[Opening Source data section]
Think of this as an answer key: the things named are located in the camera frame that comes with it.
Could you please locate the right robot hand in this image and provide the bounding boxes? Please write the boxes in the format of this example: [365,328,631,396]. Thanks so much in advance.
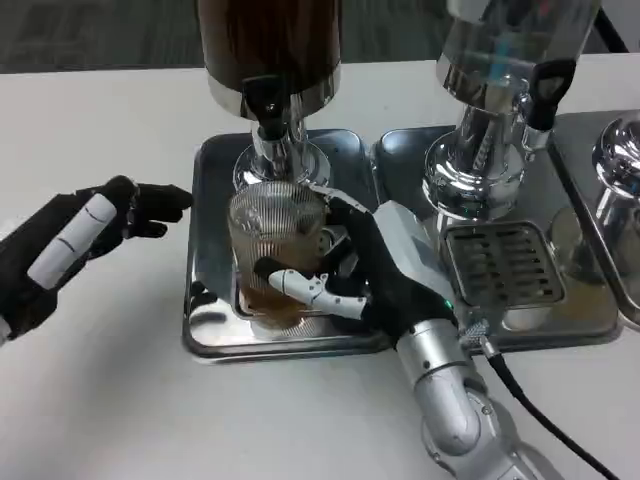
[253,184,459,351]

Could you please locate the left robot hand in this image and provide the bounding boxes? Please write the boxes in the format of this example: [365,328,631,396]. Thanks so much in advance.
[0,174,194,345]

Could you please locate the clear ribbed glass cup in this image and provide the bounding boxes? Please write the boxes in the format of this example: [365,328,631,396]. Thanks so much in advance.
[227,180,331,329]

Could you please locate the steel dispenser base tray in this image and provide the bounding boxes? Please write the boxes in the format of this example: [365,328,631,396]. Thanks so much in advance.
[547,112,640,326]
[372,127,626,351]
[180,128,401,359]

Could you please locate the black tap lever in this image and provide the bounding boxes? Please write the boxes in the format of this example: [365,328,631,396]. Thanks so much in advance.
[239,74,291,139]
[529,58,577,132]

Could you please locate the brown drink dispenser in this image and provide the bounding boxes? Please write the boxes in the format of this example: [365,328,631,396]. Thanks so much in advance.
[197,0,344,191]

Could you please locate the clear empty drink dispenser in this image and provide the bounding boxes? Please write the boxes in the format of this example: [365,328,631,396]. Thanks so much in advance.
[421,0,599,221]

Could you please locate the chrome dispenser column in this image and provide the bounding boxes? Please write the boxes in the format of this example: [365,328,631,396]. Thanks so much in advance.
[591,113,640,261]

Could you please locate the black background leg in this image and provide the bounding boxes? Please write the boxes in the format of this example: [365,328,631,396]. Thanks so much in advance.
[597,7,631,52]

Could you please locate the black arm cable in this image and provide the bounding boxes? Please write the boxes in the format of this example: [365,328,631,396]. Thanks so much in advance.
[459,322,624,480]

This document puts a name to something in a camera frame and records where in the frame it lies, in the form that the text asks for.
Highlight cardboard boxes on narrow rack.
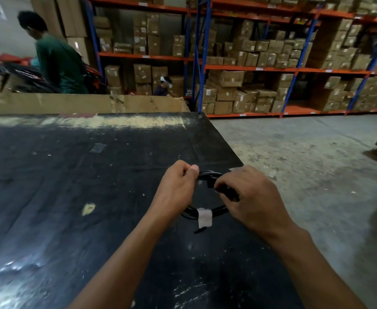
[Closing Source data section]
Task objective: Where a line of the data contains "frame", copy that line.

Task solution:
Think of this as an answer key: the things named are located in the camera frame that comes with it.
This document puts a name to something in a camera frame and records where in the frame it lies, in the form that the text asks for.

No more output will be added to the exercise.